The problem -
Copy out the data in full, keeping each line exactly as it reads.

Source material -
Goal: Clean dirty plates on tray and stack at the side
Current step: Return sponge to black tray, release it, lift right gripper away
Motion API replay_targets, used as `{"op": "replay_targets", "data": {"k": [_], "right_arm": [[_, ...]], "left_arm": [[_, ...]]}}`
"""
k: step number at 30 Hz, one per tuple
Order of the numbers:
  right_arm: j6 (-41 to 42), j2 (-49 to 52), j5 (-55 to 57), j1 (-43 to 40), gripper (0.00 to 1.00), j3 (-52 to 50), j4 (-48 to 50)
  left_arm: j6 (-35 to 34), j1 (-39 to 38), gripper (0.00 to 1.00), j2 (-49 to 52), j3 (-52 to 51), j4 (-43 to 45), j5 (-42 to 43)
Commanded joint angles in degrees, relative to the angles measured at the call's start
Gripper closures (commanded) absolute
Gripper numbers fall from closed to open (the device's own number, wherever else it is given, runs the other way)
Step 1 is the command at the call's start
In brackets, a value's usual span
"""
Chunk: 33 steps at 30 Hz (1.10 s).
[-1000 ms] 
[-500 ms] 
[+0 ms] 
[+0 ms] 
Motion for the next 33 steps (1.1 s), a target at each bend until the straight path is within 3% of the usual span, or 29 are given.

Answer to the exercise -
Goal: Clean dirty plates on tray and stack at the side
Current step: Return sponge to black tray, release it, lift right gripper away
Motion API replay_targets, used as `{"op": "replay_targets", "data": {"k": [_], "right_arm": [[_, ...]], "left_arm": [[_, ...]]}}`
"""
k: step number at 30 Hz, one per tuple
Order of the numbers:
  right_arm: j6 (-41 to 42), j2 (-49 to 52), j5 (-55 to 57), j1 (-43 to 40), gripper (0.00 to 1.00), j3 (-52 to 50), j4 (-48 to 50)
  left_arm: j6 (-35 to 34), j1 (-39 to 38), gripper (0.00 to 1.00), j2 (-49 to 52), j3 (-52 to 51), j4 (-43 to 45), j5 (-42 to 43)
Commanded joint angles in degrees, relative to the angles measured at the call's start
Gripper closures (commanded) absolute
Gripper numbers fall from closed to open (the device's own number, wherever else it is given, runs the other way)
Step 1 is the command at the call's start
In brackets, a value's usual span
"""
Chunk: 33 steps at 30 Hz (1.10 s).
[-1000 ms] 
[-500 ms] 
[+0 ms] 
[+0 ms] 
Motion for the next 33 steps (1.1 s), a target at each bend until the straight path is within 3% of the usual span, or 29 are given.

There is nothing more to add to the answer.